- **What to do**
All the lines below need to be transcribed exactly. Pictures get left out.

┌──

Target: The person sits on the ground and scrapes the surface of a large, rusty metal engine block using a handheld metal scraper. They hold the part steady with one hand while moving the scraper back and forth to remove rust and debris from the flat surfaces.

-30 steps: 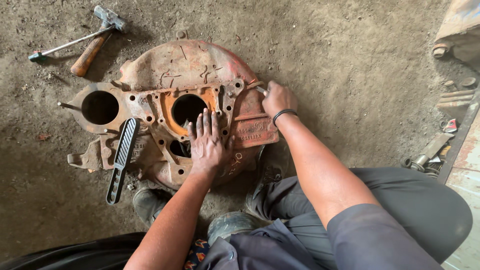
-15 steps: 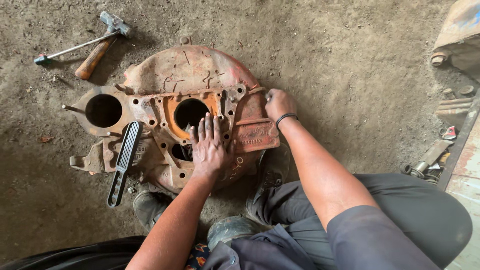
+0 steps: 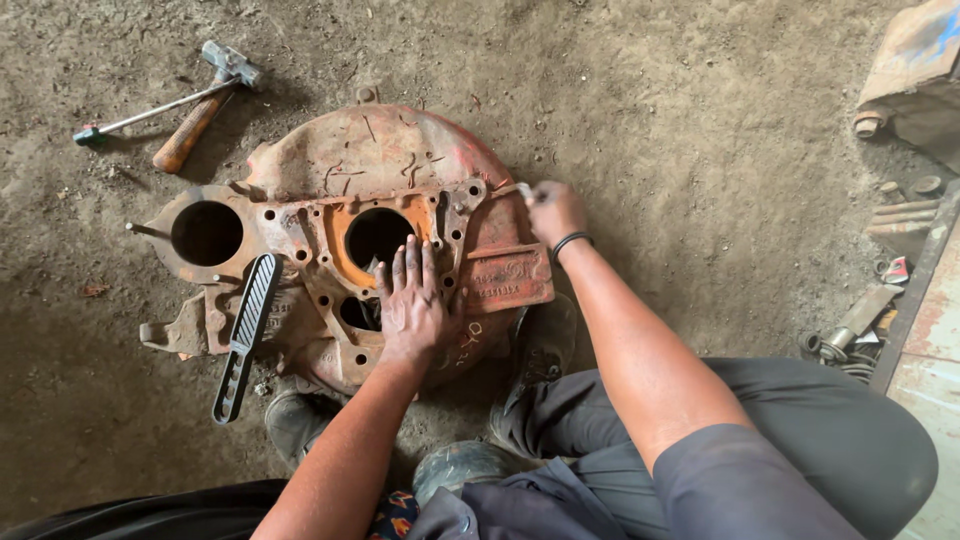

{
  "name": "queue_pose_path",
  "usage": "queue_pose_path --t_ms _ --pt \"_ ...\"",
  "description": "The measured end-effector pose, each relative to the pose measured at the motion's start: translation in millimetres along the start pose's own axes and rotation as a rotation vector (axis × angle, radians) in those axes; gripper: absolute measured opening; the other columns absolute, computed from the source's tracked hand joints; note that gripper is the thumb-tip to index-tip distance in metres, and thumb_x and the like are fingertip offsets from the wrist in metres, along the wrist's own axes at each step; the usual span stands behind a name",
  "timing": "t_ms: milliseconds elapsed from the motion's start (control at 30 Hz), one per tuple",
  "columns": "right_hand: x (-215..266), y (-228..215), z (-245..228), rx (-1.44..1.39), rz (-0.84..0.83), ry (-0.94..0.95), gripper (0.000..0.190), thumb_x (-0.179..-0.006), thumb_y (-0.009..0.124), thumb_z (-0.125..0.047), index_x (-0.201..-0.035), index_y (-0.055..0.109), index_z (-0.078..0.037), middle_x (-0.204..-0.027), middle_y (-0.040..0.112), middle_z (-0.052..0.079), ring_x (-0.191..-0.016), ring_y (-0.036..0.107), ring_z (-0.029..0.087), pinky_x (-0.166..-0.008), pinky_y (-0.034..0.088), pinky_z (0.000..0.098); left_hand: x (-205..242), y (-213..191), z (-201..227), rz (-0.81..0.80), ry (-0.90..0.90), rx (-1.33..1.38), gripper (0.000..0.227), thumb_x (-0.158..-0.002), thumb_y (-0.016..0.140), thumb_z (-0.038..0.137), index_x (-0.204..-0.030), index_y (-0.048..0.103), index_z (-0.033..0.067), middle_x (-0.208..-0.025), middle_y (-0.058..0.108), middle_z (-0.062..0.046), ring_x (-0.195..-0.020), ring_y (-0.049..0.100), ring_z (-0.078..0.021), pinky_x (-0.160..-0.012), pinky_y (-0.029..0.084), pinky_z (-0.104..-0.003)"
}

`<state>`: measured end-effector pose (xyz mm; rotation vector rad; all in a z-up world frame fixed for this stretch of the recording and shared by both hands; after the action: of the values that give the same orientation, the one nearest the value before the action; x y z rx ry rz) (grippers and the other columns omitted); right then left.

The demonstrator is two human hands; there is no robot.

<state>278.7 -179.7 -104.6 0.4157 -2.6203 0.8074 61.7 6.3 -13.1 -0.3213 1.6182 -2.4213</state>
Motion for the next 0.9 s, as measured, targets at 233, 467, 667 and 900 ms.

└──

- **The answer**
Target: The person sits on the ground and scrapes the surface of a large, rusty metal engine block using a handheld metal scraper. They hold the part steady with one hand while moving the scraper back and forth to remove rust and debris from the flat surfaces.

-30 steps: 
-15 steps: 
+0 steps: 

{
  "name": "queue_pose_path",
  "usage": "queue_pose_path --t_ms _ --pt \"_ ...\"",
  "description": "The measured end-effector pose, each relative to the pose measured at the motion's start: translation in millimetres along the start pose's own axes and rotation as a rotation vector (axis × angle, radians) in those axes; gripper: absolute measured opening; the other columns absolute, computed from the source's tracked hand joints; note that gripper is the thumb-tip to index-tip distance in metres, and thumb_x and the like are fingertip offsets from the wrist in metres, along the wrist's own axes at each step; the usual span stands behind a name",
  "timing": "t_ms: milliseconds elapsed from the motion's start (control at 30 Hz), one per tuple",
  "columns": "right_hand: x (-215..266), y (-228..215), z (-245..228), rx (-1.44..1.39), rz (-0.84..0.83), ry (-0.94..0.95), gripper (0.000..0.190), thumb_x (-0.179..-0.006), thumb_y (-0.009..0.124), thumb_z (-0.125..0.047), index_x (-0.201..-0.035), index_y (-0.055..0.109), index_z (-0.078..0.037), middle_x (-0.204..-0.027), middle_y (-0.040..0.112), middle_z (-0.052..0.079), ring_x (-0.191..-0.016), ring_y (-0.036..0.107), ring_z (-0.029..0.087), pinky_x (-0.166..-0.008), pinky_y (-0.034..0.088), pinky_z (0.000..0.098); left_hand: x (-205..242), y (-213..191), z (-201..227), rz (-0.81..0.80), ry (-0.90..0.90), rx (-1.33..1.38), gripper (0.000..0.227), thumb_x (-0.158..-0.002), thumb_y (-0.016..0.140), thumb_z (-0.038..0.137), index_x (-0.204..-0.030), index_y (-0.048..0.103), index_z (-0.033..0.067), middle_x (-0.208..-0.025), middle_y (-0.058..0.108), middle_z (-0.062..0.046), ring_x (-0.195..-0.020), ring_y (-0.049..0.100), ring_z (-0.078..0.021), pinky_x (-0.160..-0.012), pinky_y (-0.029..0.084), pinky_z (-0.104..-0.003)"
}

`<state>`: measured end-effector pose (xyz mm; rotation vector rad; all in a z-up world frame fixed for this stretch of the recording and shared by both hands; after the action: of the values that give the same orientation, the one nearest the value before the action; x y z rx ry rz) (grippers and the other columns omitted); right then left.

The demonstrator is two human hands; there is no robot.

<state>278.7 -179.7 -104.6 0.4157 -2.6203 0.8074 61.7 6.3 -13.1 -0.3213 1.6182 -2.4213</state>
Motion for the next 0.9 s, as measured, targets at 233, 467, 667 and 900 ms.

The output above is complete.